> [Material for this task]
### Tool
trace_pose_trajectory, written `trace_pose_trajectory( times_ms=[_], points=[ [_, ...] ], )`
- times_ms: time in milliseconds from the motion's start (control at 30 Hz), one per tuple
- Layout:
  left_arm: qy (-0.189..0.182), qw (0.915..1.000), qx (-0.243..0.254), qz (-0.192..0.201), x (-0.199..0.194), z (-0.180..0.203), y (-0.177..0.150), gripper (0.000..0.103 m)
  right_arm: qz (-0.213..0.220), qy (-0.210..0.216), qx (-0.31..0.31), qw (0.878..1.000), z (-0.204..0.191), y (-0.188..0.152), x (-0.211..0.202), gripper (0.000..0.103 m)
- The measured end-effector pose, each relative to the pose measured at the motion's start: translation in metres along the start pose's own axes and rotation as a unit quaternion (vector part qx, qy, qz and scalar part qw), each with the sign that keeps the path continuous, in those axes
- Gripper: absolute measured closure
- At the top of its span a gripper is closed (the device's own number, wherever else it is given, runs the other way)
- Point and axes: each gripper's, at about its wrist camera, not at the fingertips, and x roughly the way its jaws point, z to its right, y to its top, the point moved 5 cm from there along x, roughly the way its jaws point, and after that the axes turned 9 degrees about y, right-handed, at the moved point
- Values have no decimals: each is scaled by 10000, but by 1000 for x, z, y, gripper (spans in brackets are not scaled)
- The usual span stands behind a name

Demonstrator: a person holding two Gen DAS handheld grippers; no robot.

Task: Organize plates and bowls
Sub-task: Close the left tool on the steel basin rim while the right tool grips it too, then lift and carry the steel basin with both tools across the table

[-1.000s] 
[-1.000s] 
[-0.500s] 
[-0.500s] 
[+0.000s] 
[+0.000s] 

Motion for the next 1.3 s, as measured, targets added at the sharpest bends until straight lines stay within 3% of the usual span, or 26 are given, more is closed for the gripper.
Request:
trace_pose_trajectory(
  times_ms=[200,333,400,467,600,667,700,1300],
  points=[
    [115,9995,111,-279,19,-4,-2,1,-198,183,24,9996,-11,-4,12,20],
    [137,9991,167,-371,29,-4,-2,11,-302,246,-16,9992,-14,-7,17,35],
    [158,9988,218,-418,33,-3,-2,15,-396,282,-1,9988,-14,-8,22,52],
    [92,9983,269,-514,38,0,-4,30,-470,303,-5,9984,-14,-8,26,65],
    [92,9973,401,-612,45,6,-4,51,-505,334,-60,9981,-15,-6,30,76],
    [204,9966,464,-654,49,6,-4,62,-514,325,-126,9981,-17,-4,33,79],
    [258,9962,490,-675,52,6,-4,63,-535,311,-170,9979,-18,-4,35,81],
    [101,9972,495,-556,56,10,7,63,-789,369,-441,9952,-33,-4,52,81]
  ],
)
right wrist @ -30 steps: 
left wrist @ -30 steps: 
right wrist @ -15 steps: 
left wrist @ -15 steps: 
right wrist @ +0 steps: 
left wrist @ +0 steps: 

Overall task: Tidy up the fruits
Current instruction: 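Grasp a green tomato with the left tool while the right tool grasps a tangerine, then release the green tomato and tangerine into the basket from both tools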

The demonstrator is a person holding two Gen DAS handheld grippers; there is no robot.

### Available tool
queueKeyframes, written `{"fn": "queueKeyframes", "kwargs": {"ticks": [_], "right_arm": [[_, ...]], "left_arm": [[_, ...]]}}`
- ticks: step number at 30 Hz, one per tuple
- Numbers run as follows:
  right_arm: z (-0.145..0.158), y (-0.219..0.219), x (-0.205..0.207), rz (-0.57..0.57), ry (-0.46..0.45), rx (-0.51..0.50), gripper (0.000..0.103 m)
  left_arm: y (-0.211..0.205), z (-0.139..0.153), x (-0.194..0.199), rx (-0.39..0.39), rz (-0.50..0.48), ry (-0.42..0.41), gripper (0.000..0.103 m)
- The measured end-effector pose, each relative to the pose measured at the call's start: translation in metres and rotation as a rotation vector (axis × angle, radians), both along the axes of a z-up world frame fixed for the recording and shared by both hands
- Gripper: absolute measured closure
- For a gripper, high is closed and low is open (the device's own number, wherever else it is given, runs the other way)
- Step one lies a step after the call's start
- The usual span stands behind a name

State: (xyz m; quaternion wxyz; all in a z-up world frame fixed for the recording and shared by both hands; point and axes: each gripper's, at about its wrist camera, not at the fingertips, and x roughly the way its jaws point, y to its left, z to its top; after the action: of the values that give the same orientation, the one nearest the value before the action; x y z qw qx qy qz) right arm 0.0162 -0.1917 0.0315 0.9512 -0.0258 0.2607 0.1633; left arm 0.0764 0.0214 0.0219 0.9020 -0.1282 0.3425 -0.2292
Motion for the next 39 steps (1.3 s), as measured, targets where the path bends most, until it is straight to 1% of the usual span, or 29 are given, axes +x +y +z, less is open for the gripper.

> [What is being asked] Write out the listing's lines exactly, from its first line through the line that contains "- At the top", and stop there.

> [Task solution]
### Tool
trace_pose_trajectory, written `trace_pose_trajectory( times_ms=[_], points=[ [_, ...] ], )`
- times_ms: time in milliseconds from the motion's start (control at 30 Hz), one per tuple
- Layout:
  left_arm: qy (-0.189..0.182), qw (0.915..1.000), qx (-0.243..0.254), qz (-0.192..0.201), x (-0.199..0.194), z (-0.180..0.203), y (-0.177..0.150), gripper (0.000..0.103 m)
  right_arm: qz (-0.213..0.220), qy (-0.210..0.216), qx (-0.31..0.31), qw (0.878..1.000), z (-0.204..0.191), y (-0.188..0.152), x (-0.211..0.202), gripper (0.000..0.103 m)
- The measured end-effector pose, each relative to the pose measured at the motion's start: translation in metres along the start pose's own axes and rotation as a unit quaternion (vector part qx, qy, qz and scalar part qw), each with the sign that keeps the path continuous, in those axes
- Gripper: absolute measured closure
- At the top of its span a gripper is closed (the device's own number, wherever else it is given, runs the other way)

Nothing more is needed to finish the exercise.